Die in 66 von 67 Wahllokalen des Stadtbezirkes Weißensee öffentlich verkündeten Resultate lauten:
abgegebene Stimmen; Ungültige Stimmen; Stimmen für den Wahlvorschlag; Stimmen gegen Wahlvorschlag
Laut Bekanntgabe der Wahlvorstände; 27680; 46; 25410; 2224
Die Veröffentlichung des endgültigen Wahlergebnisses in der Presse vom 10.05.89 zeigt folgende Ergebnisse:
Laut "ND"; 43042; 24; 42007; 1011
Es ergeben sich folgende schwerwiegende Differenzen:
1. Zwischen den Angaben der gültigen Stimmen gegen den Wahlvorschlag besteht ein Unterschied von 1213 Stimmen.
2. Zwischen den Angaben der ungültigen Stimmen besteht ein Unterschied von 22 Stimmen.
Die in 80 von 88 Wahllokalen im Stadtbezirk Friedrichshain verkündeten Resultate lauten:
abgegebene Stimmen; Ungültige Stimmen; Stimmen für den Wahlvorschlag; Stimmen gegen Wahlvorschlag
Laut Bekanntgabe der Wahlvorstände; 71704; 133; 66712; 4721
Die Veröffentlichung des endgültigen Wahlergebnisses in der Presse van 10.05.89 zeigt folgende Ergebnisse:
Laut "ND"; 85377; 113; 83653; 1611
Es ergeben sich folgende schwerwiegende Differenzen:
1. Zwischen den Angaben der gültigen Stimmen gegen den Wahl Vorschlag besteht ein Unterschied von 3110 Stimmen.

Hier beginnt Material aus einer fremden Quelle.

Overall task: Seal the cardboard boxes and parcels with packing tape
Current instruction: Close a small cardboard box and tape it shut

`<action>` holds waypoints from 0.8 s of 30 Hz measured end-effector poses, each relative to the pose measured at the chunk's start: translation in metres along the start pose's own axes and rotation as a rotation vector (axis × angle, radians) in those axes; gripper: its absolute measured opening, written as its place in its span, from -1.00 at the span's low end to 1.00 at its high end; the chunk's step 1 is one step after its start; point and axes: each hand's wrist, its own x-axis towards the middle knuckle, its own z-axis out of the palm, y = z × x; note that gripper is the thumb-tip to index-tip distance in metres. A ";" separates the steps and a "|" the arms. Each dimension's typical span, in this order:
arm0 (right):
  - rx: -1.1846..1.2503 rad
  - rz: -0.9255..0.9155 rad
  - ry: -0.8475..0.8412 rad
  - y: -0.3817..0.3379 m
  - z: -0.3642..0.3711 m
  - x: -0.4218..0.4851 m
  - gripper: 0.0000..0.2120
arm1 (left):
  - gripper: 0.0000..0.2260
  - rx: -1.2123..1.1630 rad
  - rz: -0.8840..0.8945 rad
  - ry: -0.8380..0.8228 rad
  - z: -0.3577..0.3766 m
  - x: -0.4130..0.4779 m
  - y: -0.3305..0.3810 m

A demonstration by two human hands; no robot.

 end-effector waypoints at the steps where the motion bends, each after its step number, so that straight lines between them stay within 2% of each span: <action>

2. Zwischen den Angaben der ungültigen Stimmen besteht ein Unterschied von 20 Stimmen.
Ähnliche Tendenzen wurden in Berlin-Prenzlauer Berg festgestellt (41 Wahllokale = etwa ein Drittel):
abgegebene Stimmen; Ungültige Stimmen; Stimmen für den Wahlvorschlag; Stimmen gegen den Wahlvorschlag
Laut Bekanntgabe der Wahlvorstände; 23482; 37; 20768; 2659
Die Veröffentlichung des endgültigen Wahlergebnisses in der Presse vom 10.05.89 zeigt folgende Ergebnisse:
Laut "ND"; 107739; 127; 105614; 1998
Es ergibt sich folgende schwerwiegende Differenz:
In nur einem Drittel der Wahllokale wurden 661 Stimmen mehr gegen den Wahlvorschlag festgestellt, als für den gesamten Prenzlauer Berg in der Presse veröffentlicht wurden.